By: Celeste Hubbard
The holiday season is officially upon us. It’s the time of year where the most emotional, elaborate, and effective ad campaigns drive a fifth of all retail sales for the entire year.
But at their best, holiday campaigns can impact much more than sales. They create movements and conversations that can dramatically affect how a brand, the industry and consumers behave during holiday seasons for years to come.
By now, we are all familiar with REI’s #OptOutside campaign, and this year marked the third season that it closed its physical and virtual doors on Thanksgiving and Black Friday. The core of the #OptOutside campaign, encourages a shift in conventional consumerism to reject Black Friday and take pleasure in the exploration of the great outdoors. From the beginning, this campaign has been met with praise and appreciation by those that have grown weary of mounting Black Friday commercialism. REI has seen a growth in sales since the launch of the campaign, despite the Black Friday closings, proving that for them, sacrificing sales on one of the busiest shopping days of the year is worth it in more ways than one.

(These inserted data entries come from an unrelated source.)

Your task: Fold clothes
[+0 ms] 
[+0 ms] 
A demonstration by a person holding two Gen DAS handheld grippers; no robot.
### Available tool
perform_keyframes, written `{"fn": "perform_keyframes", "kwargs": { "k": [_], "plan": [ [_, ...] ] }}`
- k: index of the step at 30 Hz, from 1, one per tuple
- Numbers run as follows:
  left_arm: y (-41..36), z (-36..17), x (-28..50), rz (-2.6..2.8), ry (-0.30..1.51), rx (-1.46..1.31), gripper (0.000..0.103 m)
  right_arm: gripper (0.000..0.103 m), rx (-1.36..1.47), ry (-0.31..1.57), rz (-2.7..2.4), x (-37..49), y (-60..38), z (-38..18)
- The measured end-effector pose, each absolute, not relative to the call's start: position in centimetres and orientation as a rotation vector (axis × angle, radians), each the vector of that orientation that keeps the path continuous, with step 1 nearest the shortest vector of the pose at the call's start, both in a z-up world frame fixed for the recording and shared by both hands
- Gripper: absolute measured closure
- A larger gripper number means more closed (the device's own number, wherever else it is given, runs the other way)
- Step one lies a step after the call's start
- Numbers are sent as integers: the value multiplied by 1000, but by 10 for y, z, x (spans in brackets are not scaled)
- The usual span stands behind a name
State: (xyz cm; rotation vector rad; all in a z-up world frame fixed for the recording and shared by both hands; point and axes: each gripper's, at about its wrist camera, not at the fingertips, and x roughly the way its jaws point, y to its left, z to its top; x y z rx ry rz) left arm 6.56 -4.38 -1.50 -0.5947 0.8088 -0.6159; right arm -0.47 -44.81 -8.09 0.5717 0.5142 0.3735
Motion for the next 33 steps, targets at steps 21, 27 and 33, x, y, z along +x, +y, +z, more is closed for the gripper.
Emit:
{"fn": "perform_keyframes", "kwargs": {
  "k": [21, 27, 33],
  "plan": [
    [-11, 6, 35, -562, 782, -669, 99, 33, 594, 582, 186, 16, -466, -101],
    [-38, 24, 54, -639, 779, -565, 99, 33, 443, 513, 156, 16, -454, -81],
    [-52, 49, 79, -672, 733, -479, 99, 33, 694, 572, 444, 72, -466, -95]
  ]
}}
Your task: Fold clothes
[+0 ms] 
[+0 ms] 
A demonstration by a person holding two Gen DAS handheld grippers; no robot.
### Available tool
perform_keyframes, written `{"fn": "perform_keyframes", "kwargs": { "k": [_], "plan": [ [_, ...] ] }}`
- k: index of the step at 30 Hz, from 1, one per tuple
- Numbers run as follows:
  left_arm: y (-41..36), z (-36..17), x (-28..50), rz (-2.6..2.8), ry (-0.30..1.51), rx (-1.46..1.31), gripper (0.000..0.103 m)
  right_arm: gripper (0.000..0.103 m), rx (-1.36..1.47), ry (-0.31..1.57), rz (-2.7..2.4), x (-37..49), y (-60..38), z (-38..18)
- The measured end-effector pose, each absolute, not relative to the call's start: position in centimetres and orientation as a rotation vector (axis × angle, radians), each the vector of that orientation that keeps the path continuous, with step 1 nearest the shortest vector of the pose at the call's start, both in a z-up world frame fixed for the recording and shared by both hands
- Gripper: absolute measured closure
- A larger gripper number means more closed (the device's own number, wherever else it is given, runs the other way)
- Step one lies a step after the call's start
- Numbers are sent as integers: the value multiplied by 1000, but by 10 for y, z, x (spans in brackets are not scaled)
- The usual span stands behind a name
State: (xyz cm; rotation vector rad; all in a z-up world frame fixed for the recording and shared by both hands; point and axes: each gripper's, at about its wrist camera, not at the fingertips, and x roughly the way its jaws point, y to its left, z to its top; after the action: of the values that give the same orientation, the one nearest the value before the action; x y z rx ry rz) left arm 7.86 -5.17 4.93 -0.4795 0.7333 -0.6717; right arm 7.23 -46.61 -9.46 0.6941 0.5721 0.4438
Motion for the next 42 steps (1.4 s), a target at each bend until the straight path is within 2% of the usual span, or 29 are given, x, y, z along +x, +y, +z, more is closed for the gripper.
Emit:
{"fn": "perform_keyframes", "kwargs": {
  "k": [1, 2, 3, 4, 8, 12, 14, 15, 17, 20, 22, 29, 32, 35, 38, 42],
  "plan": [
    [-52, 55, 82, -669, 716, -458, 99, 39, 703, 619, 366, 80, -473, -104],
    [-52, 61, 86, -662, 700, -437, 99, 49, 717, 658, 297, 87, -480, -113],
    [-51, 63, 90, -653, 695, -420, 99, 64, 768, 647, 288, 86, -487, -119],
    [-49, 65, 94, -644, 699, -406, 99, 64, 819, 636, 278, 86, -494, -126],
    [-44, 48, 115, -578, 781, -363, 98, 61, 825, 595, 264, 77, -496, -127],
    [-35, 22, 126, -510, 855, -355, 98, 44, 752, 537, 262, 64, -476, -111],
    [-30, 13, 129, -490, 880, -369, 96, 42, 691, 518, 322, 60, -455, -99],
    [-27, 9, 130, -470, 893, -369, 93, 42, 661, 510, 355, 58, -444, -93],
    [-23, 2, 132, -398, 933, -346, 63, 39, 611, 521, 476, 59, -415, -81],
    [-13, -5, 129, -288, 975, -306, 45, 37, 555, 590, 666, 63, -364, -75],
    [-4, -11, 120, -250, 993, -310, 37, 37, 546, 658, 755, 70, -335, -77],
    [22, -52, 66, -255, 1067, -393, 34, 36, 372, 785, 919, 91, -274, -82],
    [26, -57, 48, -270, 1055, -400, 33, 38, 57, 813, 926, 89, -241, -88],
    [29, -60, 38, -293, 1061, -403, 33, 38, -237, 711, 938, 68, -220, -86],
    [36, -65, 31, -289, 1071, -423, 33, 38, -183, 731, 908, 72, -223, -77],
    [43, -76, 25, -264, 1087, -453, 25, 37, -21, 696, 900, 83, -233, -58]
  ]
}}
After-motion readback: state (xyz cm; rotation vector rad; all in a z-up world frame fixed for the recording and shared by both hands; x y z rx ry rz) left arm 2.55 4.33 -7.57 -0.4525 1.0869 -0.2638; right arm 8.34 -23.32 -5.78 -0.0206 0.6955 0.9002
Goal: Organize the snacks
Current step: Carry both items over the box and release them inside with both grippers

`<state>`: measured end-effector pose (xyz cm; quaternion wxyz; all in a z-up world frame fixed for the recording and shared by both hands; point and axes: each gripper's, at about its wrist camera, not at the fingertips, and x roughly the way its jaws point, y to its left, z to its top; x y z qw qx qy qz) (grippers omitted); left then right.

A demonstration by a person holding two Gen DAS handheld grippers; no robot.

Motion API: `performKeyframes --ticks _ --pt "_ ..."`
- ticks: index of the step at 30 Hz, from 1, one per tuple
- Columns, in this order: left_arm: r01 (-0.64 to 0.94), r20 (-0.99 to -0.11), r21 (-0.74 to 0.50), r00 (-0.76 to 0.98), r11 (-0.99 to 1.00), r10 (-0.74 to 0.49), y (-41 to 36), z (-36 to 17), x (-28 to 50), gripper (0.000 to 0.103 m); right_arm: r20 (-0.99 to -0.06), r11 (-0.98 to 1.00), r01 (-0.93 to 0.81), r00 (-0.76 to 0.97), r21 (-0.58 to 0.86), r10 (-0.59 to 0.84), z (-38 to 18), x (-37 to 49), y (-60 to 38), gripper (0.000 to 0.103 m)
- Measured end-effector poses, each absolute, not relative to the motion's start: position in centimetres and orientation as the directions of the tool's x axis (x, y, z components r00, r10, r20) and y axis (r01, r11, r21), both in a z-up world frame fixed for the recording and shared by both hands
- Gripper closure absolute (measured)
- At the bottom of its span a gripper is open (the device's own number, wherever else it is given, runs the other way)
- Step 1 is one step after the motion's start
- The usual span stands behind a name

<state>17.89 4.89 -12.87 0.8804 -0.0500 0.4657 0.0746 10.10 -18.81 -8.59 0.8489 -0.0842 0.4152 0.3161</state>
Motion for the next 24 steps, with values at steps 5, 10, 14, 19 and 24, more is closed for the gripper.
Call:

Then there’s Cards Against Humanity. No stranger to controversial strategies and marketing tactics, this year, CAH launched a campaign that was originally billed as a movement to thwart construction and completion of a US – Mexico border wall.
At it’s mid-November launch, the brand indicated that all proceeds from the purchase of the Holiday pack would be used toward efforts to halt construction of said wall. But, what started as a politically motivated concept has morphed into an opportunity to tackle one of the biggest issues in the world: wealth inequality.
And yes, I’m still talking about a holiday campaign.
CAH, the self-described “party game for horrible people” is using its platform and our collective conscience to bring awareness to and take a small bite out of how “truly fucked” we all are by income inequality. So, after donating the majority of the proceeds to its original plan, it identified CAH subscribers that could benefit the most from a redistribution of wealth and gifted them with either a $15 refund or a $1,000 gift to use at their own discretion, this holiday season. Read more about it all here.
Rather than creating a traditional advertising campaign that pushed something typical like a holiday-themed version of the game, true to their brand, CAH took on a much bigger issue and started a conversation that they value more a batch of cards.
Ultimately, there is no clearly defined way to execute an impactful holiday campaign but during such a tradition-laden time of the year, marketing with a cause is sure to break through the clutter and impact more than just your brand’s bottom line.